Authentication on GCP - The binary with a thousand faces

July 11, 2020
gcp authentication golang

Authentication is, unfortunately a pain in the keister. You want need to do it securely, it’s better when it’s straightforward, but at the end of the day, all it does is allow multiple parties to agree on the identity your code is running as. Once identity is communication, then services can evaluate things like permissions and authorization.

There’s a lot of ways to authenticate. You can navigate the oauth2 protocol directly. Tools like the cloud SDK can build and store credentials for reuse. Various GCP services provide compute abstractions for running arbitrary processes, and each can implement it’s own way to associate an identity to something like a service account.

For those unfamiliar, service accounts are essentially a shorthand way of saying “I want to associate this program or workload with an identity when it talks to other services”.

So, what’s a developer to do to support all these possible authentication mechanisms? The answer is generally…as little as possible.

The World of Application Default Credentials (ADC)

In GCP, tools and libraries support a method of helping automatically pick an appropriate mechanism for getting an identity called Application Default Credentials (ADC). Think of ADC as a meta-protocol for discovering the most appropriate source of credentials for your code. Rather than forcing you, as a developer, to explicitly choose or configure the mechanisms, the ADC meta-protocol is built into the libraries provided by Google.

ADC knows how to find identity using a variety of sources:

If you want to know more by seeing the implementations directly, check some of them out:

Showing ADC in action: One binary, multiple identities

Here’s a simple CLI written in Go that talks to two endpoints: the oauth2 userinfo endpoint (accepts an identity token and responds with the identity as an email-like identity), and the BigQuery service.

Why both? Pragmatism and laziness:

So, let’s get started.

Build a binary

I’ve used the go toolchain (e.g. go build) to generate a static binary that we can use to demonstrate ADC working in the background. The binary name is simply called simple_cli. I’ll be starting this while running on a local osx environment, but we’ll need to revisit this down the line as we we’ll move to a cloud VM later.

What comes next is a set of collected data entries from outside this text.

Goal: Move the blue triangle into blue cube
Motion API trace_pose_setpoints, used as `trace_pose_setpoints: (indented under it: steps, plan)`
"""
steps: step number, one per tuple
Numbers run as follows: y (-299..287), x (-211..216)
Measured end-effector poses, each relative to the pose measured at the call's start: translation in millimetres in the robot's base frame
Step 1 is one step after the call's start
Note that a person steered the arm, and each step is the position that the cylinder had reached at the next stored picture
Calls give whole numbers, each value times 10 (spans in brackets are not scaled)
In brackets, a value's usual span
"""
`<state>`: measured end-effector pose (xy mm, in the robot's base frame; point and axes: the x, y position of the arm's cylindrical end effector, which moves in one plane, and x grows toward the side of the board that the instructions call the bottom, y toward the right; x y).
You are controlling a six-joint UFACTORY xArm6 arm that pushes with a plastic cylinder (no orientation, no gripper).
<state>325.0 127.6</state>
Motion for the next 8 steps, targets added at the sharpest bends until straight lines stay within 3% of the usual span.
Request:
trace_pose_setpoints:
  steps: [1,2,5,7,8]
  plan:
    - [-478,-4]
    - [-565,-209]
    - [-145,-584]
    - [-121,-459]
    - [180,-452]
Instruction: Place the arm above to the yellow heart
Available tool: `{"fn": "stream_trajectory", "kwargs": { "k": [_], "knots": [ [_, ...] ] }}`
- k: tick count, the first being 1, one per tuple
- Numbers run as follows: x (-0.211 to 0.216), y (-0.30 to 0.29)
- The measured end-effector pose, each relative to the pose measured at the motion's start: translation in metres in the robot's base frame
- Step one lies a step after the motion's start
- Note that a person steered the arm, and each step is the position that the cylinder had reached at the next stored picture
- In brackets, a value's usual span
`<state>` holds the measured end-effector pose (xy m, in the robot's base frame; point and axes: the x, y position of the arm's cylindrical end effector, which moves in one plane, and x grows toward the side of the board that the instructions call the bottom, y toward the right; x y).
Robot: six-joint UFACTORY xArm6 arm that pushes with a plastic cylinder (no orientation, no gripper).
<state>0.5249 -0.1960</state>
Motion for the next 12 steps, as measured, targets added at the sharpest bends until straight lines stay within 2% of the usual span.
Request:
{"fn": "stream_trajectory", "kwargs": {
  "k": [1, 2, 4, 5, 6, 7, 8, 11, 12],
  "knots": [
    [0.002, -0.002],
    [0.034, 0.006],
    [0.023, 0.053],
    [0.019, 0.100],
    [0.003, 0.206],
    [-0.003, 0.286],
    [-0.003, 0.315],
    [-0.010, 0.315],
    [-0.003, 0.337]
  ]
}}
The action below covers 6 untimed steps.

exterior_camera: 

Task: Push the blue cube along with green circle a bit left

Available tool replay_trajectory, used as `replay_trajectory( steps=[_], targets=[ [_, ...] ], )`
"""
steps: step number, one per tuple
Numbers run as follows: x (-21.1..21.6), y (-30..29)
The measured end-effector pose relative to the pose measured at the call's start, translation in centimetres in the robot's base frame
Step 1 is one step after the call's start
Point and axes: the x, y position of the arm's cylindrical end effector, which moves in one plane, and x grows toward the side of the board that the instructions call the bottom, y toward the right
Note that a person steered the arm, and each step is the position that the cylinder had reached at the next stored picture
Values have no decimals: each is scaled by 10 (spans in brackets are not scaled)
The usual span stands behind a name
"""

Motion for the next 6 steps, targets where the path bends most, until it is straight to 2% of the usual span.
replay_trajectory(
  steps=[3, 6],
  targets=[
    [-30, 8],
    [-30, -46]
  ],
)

Example: local environment, no credentials

Let’s first destroy possible local sources of credentials for the binary. One possible source is the GOOGLE_APPLICATION_CREDENTIALS environment variable, and another is the application default credentials I’ve defined through the gcloud SDK tools installed on my system.

% unset GOOGLE_APPLICATION_CREDENTIALS
% rm ~/.config/gcloud/application_default_credentials.json

By destroying local sources of credentials, I should have no latent credentials on my system. So let’s see try running the program and see what it reports:

% ./simple-cli

2020/07/11 19:28:21 Couldn't resolve identity: google: could not find default credentials. See https://developers.google.com/accounts/docs/application-default-credentials for more information.

2020/07/11 19:28:22 bigquery.NewClient: bigquery: constructing client: google: could not find default credentials. See https://developers.google.com/accounts/docs/application-default-credentials for more information.

Recap: We can see in this case that ADC didn’t find credentials, and a (hopefully useful) error was generated pointing the caller towards the ADC concept documentation.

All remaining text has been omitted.